Just when he was seriously considering giving Minamoto a good punch to the jaw for putting him in a city-high free fall, they shifted through the air...to the sword, which was a good twelve feet off the ground.
Minamoto claimed the sword, landing on his feet. Koukatsuna felt the ground smack into him, landing gut-first. Blinking away the confusion, coughing on dust, he hobbled to his feet.
“Oh, I will get you for that...” he rasped, “Once...I-”
He vomited onto the ground, mystified as little trails of steam billowed up as it froze. To hells with it.
“Koukatsuna...” Minamoto gasped, and hearing the normall passive Human abjectly horrified, Koukatsuna drew his barbed longswords from his lord’s belt,
“Skraul? Let me at ’em.”
The Human pointed up, and as he followed his finger, Koukatsuna lost his grip of his weapons.

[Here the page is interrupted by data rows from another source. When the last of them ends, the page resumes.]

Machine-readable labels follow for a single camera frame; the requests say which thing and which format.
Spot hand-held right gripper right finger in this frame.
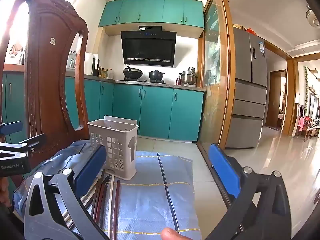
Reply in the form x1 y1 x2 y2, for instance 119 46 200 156
204 143 293 240

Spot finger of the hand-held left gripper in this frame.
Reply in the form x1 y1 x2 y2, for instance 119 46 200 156
0 121 23 137
0 133 47 155

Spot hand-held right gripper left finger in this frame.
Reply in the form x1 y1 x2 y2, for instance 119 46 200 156
24 145 108 240

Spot grey plastic utensil basket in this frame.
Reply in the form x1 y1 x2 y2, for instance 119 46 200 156
87 115 139 180

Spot pile of chopsticks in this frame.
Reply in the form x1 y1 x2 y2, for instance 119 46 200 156
62 169 121 240

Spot person's right hand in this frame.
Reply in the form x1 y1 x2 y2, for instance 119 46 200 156
161 227 185 240

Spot carved wooden chair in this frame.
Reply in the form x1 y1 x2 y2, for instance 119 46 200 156
0 0 90 188

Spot blue checked cloth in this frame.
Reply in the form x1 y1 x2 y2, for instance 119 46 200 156
14 140 202 240

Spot teal base cabinets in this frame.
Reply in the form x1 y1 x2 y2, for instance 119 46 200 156
2 71 204 142

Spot glass sliding door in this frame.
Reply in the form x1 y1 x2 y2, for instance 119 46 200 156
197 0 237 150

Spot grey kitchen countertop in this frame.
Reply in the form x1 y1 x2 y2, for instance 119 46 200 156
65 74 206 92

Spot wooden dining chairs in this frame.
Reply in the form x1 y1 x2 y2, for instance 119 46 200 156
295 102 320 142

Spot white kitchen appliance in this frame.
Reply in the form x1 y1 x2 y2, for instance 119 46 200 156
84 52 98 75

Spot gas stove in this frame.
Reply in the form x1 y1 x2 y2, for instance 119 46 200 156
116 79 168 84

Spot black kitchen appliance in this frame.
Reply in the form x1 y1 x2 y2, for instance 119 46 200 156
92 57 100 77

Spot stainless steel pot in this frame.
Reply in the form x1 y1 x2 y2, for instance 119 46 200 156
179 67 198 85

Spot black wok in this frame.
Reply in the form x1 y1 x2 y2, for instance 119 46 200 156
122 65 144 79

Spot black cooking pot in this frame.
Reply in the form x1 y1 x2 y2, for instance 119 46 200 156
148 69 165 82

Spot green garland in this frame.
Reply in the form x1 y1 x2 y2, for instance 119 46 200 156
304 66 309 105

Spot black range hood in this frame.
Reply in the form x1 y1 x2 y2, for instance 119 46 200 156
121 26 177 67

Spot ceiling lamp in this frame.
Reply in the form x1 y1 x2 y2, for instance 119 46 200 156
305 4 320 27

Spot wooden door frame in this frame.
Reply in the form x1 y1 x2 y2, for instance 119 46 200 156
265 69 287 132

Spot teal wall cabinets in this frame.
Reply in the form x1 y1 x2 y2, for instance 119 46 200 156
98 0 205 28

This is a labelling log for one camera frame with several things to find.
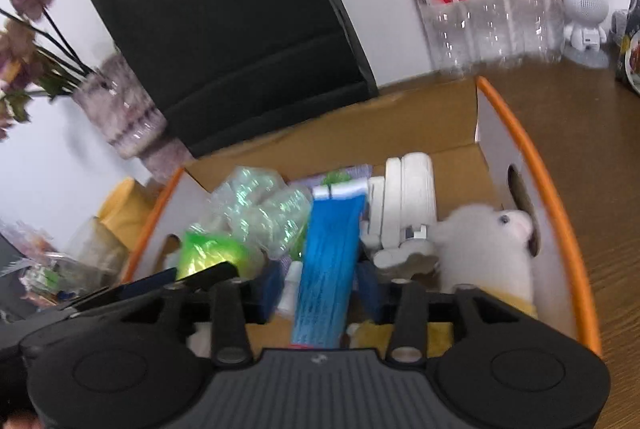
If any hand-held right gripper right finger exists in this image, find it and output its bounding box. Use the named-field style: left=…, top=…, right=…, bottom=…
left=356, top=259, right=541, bottom=364

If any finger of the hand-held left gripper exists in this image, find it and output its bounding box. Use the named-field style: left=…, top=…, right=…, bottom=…
left=120, top=261, right=238, bottom=302
left=55, top=286, right=166, bottom=315

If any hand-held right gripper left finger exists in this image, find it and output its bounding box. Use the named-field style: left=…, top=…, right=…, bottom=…
left=115, top=261, right=283, bottom=365

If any green tissue pack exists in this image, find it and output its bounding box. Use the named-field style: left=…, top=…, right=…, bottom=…
left=176, top=231, right=251, bottom=282

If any blue toothpaste tube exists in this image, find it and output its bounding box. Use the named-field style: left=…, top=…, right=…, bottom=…
left=290, top=179, right=368, bottom=349

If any iridescent plastic bag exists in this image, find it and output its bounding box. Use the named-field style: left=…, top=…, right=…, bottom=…
left=200, top=166, right=313, bottom=260

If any white folding holder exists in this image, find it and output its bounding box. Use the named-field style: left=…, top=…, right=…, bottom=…
left=360, top=152, right=441, bottom=280

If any yellow and white plush toy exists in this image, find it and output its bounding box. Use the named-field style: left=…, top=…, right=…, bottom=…
left=432, top=203, right=576, bottom=340

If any orange cardboard box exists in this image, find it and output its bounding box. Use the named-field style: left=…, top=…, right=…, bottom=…
left=120, top=76, right=602, bottom=357

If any clear glass cup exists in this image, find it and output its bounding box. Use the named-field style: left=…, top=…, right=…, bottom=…
left=50, top=216, right=131, bottom=300

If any black device with stickers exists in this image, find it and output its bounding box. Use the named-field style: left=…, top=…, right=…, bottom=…
left=0, top=231, right=66, bottom=322

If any yellow mug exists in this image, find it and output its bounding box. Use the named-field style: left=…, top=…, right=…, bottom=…
left=97, top=178, right=156, bottom=235

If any purple fuzzy vase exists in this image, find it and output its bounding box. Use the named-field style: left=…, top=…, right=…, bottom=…
left=72, top=54, right=193, bottom=185

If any black chair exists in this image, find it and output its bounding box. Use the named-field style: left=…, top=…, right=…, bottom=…
left=89, top=0, right=379, bottom=159

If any black food pouch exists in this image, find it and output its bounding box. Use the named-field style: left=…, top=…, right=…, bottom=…
left=612, top=0, right=640, bottom=95

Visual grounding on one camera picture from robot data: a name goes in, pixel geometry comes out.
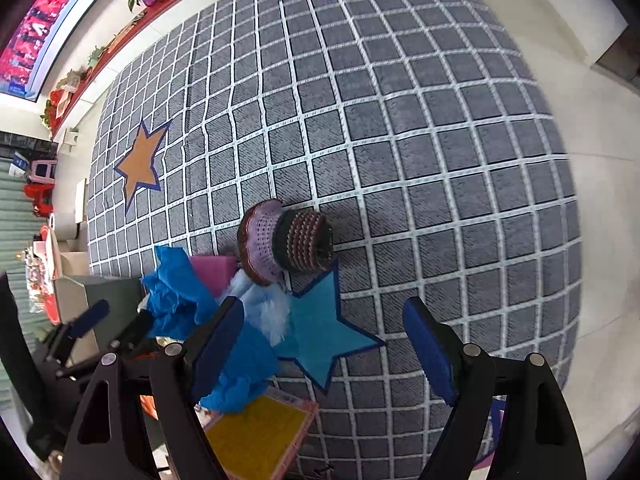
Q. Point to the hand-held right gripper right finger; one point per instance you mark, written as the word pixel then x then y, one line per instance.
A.
pixel 425 345

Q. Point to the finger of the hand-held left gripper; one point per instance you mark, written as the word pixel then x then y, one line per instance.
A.
pixel 132 327
pixel 92 312

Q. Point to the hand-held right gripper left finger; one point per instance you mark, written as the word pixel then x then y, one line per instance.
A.
pixel 222 340

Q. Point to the grey storage box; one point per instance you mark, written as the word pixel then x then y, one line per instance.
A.
pixel 100 292

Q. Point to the blue fleece cloth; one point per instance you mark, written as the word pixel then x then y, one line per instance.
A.
pixel 170 290

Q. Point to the light blue fluffy cloth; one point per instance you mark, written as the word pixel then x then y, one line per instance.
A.
pixel 270 310

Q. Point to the pink sponge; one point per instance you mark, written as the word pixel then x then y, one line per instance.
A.
pixel 215 272

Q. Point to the purple brown crocheted hat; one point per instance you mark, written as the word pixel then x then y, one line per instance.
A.
pixel 300 240

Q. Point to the round table with red top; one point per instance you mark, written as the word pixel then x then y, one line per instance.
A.
pixel 47 260

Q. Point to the red plastic stool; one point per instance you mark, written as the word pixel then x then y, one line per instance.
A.
pixel 39 197

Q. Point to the pink plastic stool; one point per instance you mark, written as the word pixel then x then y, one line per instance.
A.
pixel 41 170

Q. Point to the grey grid rug with stars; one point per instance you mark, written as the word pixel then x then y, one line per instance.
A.
pixel 425 160

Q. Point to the white cabinet with red top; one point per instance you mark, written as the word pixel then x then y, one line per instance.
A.
pixel 127 35

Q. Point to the television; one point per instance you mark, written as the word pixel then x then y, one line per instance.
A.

“What...how...no way!” he gasped, watching as a second group of flying ships approached from the west.
Kiromichi ordered the magnetic barrier device, salvaged by Elurra from Arainami’s sunken flagship, into operation. Designed for a leviathan, its range was far too great for the caravel-sized dirigible, but that meant that by keeping tight spacing it affected the nearest five or six vessels as well.
Constructed very similarly to the standard caravels and schooners, his new, airborne fleet boasted much lighter materials, held aloft via massive balloons filled with natural gasses, mostly helium. The old schematics had detailed a means of compressing hot air for those balloons, but he knew the design to be unfeasible since air would never be able to lift a hull of any convenient size.

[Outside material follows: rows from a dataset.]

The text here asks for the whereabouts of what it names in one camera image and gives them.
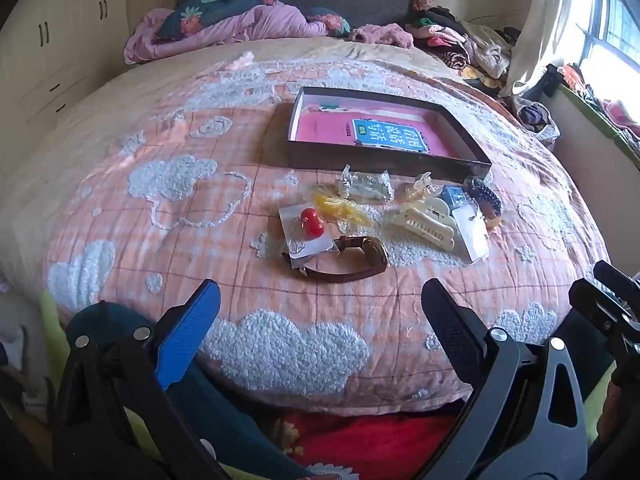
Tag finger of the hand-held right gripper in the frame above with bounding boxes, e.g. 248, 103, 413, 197
569, 276, 640, 357
594, 259, 640, 307

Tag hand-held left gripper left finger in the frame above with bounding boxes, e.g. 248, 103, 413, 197
52, 279, 223, 480

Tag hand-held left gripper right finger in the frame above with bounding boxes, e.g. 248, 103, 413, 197
415, 278, 590, 480

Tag large cream hair claw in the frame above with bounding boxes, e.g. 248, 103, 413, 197
390, 197, 458, 252

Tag dark beaded bracelet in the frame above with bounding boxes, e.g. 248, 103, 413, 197
465, 179, 503, 216

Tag red cherry earrings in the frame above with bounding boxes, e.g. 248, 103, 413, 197
278, 204, 339, 262

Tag yellow hair clip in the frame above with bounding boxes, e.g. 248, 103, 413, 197
307, 185, 374, 229

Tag dark shallow cardboard box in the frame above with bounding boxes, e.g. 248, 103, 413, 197
286, 86, 493, 184

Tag orange plaid cloud quilt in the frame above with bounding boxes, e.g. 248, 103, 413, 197
45, 52, 609, 407

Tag dark teal cloth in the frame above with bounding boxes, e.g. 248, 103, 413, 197
65, 302, 312, 480

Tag brown leather wristwatch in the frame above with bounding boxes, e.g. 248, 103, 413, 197
281, 235, 390, 284

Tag small translucent hair claw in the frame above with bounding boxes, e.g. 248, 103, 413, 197
404, 172, 441, 201

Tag red and green printed blanket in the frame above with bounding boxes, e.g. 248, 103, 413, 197
40, 290, 621, 480

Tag clear bag with pale clip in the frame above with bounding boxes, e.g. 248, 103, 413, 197
340, 164, 391, 204

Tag clothes on windowsill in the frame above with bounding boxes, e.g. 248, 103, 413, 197
560, 62, 640, 142

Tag white basket of clothes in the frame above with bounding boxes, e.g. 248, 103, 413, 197
510, 95, 562, 147

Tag pink book with blue label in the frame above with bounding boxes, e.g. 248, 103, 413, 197
295, 101, 453, 159

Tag window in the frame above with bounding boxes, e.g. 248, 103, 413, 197
575, 0, 640, 92

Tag cream curtain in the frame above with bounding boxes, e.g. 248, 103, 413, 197
500, 0, 597, 99

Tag small pink cloth piece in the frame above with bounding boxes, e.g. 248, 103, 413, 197
225, 51, 256, 72

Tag pile of folded clothes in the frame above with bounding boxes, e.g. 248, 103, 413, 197
405, 0, 522, 87

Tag pink fuzzy garment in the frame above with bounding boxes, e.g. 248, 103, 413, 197
350, 24, 416, 50

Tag large dark floral pillow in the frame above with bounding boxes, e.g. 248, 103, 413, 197
155, 0, 262, 39

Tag purple duvet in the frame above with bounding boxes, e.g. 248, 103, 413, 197
122, 1, 334, 65

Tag cream built-in wardrobe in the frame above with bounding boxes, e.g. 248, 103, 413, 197
0, 0, 130, 161

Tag small dark floral pillow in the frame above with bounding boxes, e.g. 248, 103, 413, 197
305, 7, 352, 37

So he’d suggested a new design; helium balloon for vertical lift, and a steam-powered engine and exhaust system for forward acceleration.
For a time he was too distracted to even consider looking back to his orb, so exhilarating it was to feel the cold wind in his face, to be able to sail the skies as no man had before. This was the place for him!
“Ready?” he asked his lieutenants, and given approving nods all around, he smiled, “Time to show the vampyres that we now stand on equal footing. Fire!”
The artillery of each of his seven main ships (four units each) and nine smaller schooner vessels (with only one) fired with thunderous retort. Black powder smoke filled his nostrils, tinged with the curious odor of cordite. The newer rounds had a decent amount of nitro glycerin, which ensured a more potent burn.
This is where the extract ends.